:: DATA FOR ANALYSIS ::
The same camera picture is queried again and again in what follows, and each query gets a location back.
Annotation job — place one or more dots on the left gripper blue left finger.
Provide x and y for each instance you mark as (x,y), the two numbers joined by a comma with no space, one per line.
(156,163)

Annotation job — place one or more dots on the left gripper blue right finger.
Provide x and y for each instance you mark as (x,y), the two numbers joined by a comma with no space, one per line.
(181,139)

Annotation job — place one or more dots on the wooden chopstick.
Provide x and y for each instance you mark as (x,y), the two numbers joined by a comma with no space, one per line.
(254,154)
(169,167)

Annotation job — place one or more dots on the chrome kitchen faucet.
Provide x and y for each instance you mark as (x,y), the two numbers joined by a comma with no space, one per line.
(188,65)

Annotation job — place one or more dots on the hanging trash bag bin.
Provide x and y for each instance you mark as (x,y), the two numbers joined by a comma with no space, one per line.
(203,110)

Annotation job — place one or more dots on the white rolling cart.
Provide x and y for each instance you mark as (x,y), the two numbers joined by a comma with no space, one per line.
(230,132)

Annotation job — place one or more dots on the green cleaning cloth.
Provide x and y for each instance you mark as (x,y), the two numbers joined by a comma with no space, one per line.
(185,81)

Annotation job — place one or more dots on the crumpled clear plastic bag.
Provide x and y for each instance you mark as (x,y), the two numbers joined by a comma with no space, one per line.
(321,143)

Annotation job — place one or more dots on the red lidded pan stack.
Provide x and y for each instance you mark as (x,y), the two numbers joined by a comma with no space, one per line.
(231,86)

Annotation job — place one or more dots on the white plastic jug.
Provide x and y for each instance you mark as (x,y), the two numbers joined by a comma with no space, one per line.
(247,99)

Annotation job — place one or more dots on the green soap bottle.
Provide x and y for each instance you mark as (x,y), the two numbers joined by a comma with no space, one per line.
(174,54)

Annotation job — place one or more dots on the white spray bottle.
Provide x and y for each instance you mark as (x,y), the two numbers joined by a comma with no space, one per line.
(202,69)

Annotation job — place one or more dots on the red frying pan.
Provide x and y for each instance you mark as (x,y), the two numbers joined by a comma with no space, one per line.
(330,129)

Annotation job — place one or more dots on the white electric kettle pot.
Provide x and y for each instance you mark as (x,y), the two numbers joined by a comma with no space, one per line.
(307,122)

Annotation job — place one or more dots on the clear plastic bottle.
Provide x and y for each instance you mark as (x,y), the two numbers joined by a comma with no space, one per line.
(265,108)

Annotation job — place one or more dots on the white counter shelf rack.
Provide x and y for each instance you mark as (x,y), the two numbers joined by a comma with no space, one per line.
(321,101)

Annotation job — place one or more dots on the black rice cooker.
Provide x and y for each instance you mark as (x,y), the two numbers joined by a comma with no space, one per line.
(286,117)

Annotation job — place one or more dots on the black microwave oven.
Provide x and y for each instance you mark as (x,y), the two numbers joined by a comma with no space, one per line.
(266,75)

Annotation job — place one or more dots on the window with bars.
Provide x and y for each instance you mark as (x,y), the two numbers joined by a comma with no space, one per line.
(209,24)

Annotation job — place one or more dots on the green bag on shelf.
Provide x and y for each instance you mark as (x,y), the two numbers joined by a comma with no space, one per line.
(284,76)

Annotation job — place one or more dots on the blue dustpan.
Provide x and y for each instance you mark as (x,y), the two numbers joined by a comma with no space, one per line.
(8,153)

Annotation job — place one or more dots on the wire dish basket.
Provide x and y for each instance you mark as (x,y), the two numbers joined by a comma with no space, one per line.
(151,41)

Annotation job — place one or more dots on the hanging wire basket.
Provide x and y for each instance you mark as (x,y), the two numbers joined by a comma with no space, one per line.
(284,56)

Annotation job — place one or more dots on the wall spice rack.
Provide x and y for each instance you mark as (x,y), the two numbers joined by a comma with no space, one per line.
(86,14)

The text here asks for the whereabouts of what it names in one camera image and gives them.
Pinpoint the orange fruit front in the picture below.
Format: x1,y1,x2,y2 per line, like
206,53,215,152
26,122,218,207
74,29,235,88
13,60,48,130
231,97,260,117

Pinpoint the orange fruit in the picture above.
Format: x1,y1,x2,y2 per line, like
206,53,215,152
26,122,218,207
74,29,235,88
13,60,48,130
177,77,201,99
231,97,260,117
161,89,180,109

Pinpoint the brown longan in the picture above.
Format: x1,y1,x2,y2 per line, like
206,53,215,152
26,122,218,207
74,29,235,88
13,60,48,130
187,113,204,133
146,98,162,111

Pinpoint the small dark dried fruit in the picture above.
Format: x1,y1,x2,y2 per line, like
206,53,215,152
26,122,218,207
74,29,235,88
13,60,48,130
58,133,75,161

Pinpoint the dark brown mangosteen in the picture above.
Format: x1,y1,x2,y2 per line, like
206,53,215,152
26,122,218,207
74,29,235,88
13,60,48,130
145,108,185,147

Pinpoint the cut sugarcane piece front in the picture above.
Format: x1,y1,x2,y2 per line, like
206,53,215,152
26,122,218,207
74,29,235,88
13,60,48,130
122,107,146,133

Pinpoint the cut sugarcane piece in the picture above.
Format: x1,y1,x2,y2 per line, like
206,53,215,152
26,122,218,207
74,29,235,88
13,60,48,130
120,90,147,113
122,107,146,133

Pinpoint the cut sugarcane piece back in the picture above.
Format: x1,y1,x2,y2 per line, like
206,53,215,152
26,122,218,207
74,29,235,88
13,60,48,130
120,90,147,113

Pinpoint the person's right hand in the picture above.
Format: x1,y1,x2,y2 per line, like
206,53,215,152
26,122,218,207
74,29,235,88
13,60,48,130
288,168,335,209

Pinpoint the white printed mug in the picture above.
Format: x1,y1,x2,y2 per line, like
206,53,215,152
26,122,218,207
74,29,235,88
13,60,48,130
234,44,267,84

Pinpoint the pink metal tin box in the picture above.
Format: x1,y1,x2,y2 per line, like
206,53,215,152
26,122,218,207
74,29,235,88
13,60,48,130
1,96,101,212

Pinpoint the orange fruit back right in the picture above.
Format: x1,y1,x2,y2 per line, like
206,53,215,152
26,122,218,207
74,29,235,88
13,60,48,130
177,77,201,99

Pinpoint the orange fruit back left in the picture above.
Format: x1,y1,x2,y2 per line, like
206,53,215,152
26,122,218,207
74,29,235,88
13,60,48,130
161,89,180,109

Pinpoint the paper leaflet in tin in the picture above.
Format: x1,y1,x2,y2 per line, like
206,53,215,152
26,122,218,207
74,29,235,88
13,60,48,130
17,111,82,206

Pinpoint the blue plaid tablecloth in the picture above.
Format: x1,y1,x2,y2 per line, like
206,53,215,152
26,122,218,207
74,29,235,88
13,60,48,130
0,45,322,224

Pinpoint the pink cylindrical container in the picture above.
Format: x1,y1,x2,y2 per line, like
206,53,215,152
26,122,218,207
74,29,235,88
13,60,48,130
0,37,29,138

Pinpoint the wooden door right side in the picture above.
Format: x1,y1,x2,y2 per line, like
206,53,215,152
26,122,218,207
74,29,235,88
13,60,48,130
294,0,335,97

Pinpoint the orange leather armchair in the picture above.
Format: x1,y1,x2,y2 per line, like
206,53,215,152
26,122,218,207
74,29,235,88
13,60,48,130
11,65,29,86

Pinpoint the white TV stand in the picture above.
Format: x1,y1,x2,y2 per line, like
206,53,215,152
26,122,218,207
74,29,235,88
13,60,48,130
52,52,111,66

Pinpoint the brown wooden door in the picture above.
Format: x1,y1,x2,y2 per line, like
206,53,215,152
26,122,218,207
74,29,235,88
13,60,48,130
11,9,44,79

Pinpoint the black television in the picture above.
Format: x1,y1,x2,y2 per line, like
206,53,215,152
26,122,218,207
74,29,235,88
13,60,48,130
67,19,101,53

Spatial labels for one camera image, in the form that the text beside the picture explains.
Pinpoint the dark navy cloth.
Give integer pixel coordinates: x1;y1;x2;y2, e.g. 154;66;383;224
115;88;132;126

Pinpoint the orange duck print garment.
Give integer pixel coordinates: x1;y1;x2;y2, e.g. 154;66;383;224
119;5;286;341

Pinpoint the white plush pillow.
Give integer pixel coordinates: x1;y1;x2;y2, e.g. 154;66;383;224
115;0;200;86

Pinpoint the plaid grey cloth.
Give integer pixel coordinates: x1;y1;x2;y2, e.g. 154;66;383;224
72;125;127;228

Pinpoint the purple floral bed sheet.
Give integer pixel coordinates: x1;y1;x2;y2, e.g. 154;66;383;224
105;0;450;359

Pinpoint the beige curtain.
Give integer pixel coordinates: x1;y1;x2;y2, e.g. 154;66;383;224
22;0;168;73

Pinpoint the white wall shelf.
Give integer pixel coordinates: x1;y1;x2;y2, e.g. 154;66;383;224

:: AIM OF THE EXERCISE ::
Please show every line of the records that holds the word "left".

:: RESULT ::
Annotation job — place one or more dots on the left gripper blue left finger.
Annotation job — place one or more dots on the left gripper blue right finger.
Pinpoint the orange fruit back left in the picture above.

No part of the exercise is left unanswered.